Nothing after the line containing "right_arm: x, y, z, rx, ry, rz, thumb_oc" belongs in the answer; write out exactly every line from the start of the material up to it, including it.

━━━━━ Material supplied

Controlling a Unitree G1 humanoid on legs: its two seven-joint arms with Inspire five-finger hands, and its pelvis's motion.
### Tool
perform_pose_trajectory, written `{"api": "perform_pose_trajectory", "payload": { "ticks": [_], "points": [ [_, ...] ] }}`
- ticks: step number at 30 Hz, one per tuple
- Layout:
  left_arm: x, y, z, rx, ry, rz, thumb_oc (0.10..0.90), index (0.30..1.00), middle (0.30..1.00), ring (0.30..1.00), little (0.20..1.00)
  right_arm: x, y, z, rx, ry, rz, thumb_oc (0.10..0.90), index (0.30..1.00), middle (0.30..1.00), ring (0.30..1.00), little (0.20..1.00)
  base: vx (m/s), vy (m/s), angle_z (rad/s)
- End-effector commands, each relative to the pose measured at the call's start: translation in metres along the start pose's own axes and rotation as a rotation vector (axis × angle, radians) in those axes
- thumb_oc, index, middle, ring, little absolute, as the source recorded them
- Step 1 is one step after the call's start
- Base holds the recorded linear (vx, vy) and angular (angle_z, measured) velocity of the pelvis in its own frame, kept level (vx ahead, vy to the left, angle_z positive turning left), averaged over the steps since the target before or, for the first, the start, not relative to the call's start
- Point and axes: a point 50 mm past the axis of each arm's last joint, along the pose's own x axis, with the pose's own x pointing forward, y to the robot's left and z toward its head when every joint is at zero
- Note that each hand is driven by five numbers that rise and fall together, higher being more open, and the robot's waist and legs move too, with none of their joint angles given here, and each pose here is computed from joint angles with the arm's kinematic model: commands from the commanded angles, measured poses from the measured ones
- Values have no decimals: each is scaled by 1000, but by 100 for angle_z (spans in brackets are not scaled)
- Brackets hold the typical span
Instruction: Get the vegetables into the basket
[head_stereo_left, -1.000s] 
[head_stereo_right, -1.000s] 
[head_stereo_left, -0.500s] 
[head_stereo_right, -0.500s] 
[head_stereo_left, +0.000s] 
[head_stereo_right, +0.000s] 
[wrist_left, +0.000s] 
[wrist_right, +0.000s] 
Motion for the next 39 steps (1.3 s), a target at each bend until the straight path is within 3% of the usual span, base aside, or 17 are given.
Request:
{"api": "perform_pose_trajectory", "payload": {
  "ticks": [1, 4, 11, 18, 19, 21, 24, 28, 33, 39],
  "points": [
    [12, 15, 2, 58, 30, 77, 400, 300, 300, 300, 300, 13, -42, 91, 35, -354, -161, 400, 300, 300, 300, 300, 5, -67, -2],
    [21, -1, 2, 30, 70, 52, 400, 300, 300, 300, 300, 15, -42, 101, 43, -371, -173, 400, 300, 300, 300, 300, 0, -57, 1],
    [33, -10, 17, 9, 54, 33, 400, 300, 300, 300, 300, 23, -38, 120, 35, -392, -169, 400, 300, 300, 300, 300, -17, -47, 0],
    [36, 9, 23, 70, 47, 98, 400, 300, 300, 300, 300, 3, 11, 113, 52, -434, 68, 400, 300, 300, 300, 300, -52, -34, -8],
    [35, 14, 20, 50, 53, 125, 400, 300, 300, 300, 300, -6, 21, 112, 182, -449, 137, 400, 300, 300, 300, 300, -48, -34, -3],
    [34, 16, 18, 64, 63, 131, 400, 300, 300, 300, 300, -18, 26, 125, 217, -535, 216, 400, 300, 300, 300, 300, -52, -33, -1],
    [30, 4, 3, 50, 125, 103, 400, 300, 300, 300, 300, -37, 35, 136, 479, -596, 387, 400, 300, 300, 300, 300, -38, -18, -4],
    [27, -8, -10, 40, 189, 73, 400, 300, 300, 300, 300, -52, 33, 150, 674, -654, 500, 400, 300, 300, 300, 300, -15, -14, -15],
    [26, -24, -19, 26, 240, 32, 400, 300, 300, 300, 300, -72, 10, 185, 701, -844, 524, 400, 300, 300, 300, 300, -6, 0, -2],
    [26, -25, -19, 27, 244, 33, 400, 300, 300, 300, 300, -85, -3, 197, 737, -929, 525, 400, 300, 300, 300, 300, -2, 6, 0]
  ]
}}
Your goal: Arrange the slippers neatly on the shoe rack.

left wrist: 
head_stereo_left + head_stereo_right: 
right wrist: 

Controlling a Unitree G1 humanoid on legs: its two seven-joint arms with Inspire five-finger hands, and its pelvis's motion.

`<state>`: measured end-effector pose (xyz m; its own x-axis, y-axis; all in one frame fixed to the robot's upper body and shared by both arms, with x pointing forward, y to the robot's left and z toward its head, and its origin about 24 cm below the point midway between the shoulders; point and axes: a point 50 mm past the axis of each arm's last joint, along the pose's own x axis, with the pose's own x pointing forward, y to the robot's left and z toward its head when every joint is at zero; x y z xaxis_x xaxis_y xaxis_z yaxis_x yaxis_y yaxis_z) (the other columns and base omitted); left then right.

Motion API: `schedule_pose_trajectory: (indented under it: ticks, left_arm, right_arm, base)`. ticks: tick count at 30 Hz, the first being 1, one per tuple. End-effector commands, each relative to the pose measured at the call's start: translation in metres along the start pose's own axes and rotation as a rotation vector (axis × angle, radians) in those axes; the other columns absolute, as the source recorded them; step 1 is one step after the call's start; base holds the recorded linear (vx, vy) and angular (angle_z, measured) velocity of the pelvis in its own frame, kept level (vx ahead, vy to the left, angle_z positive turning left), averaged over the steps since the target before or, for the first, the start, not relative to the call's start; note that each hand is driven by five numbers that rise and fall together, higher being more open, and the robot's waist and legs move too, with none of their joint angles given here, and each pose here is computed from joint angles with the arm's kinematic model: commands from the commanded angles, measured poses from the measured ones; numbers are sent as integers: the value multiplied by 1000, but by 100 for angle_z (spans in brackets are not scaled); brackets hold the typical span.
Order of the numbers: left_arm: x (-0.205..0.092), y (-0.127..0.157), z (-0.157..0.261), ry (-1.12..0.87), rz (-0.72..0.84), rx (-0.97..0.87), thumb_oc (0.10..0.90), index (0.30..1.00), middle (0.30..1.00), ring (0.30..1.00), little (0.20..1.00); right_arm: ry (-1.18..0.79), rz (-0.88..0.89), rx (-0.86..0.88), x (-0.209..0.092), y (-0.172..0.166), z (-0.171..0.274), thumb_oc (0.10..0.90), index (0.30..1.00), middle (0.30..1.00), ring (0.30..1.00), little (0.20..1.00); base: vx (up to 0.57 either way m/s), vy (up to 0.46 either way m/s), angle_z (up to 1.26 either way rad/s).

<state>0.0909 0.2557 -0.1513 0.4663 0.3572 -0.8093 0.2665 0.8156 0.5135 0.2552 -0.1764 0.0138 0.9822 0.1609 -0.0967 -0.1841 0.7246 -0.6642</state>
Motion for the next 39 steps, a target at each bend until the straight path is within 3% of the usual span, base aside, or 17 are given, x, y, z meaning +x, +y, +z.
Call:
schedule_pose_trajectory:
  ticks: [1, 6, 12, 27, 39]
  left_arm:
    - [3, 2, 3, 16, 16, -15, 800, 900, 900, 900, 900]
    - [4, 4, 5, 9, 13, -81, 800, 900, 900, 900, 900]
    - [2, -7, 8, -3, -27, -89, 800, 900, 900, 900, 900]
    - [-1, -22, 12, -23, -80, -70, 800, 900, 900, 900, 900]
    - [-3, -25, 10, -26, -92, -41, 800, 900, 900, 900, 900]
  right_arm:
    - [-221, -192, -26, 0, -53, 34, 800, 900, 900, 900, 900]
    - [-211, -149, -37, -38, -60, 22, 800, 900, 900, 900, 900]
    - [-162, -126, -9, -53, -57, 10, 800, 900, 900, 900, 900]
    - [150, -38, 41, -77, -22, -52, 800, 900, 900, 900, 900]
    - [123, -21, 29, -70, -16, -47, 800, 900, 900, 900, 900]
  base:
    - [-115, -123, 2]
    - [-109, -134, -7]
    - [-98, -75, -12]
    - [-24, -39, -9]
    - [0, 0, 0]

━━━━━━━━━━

• _Response to the task_:
Controlling a Unitree G1 humanoid on legs: its two seven-joint arms with Inspire five-finger hands, and its pelvis's motion.
### Tool
perform_pose_trajectory, written `{"api": "perform_pose_trajectory", "payload": { "ticks": [_], "points": [ [_, ...] ] }}`
- ticks: step number at 30 Hz, one per tuple
- Layout:
  left_arm: x, y, z, rx, ry, rz, thumb_oc (0.10..0.90), index (0.30..1.00), middle (0.30..1.00), ring (0.30..1.00), little (0.20..1.00)
  right_arm: x, y, z, rx, ry, rz, thumb_oc (0.10..0.90), index (0.30..1.00), middle (0.30..1.00), ring (0.30..1.00), little (0.20..1.00)

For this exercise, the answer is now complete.